**Exercise instructions**:
Bring together every line in the data that includes "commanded".

Collected data: Begin

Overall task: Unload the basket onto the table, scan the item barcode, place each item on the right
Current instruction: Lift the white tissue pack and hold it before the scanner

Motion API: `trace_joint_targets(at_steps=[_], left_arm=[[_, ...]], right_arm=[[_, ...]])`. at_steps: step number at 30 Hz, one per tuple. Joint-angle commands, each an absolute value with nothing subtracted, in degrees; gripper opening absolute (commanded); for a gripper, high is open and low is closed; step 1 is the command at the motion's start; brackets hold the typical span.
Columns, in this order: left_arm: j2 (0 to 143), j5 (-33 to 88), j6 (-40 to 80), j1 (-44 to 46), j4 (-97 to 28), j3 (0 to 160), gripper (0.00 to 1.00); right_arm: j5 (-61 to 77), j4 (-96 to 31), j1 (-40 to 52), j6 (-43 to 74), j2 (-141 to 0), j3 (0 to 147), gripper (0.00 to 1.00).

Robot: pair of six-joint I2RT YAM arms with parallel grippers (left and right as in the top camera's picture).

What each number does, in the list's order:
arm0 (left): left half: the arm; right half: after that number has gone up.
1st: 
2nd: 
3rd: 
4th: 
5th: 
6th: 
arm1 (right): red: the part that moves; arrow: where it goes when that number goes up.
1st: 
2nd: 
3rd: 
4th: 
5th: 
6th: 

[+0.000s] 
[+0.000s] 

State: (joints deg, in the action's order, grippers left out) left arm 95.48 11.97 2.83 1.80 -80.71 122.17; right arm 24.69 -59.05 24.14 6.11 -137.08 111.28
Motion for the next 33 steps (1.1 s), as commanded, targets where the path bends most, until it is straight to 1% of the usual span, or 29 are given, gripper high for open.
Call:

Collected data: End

**Result for this task**:
Motion API: `trace_joint_targets(at_steps=[_], left_arm=[[_, ...]], right_arm=[[_, ...]])`. at_steps: step number at 30 Hz, one per tuple. Joint-angle commands, each an absolute value with nothing subtracted, in degrees; gripper opening absolute (commanded); for a gripper, high is open and low is closed; step 1 is the command at the motion's start; brackets hold the typical span.
Motion for the next 33 steps (1.1 s), as commanded, targets where the path bends most, until it is straight to 1% of the usual span, or 29 are given, gripper high for open.

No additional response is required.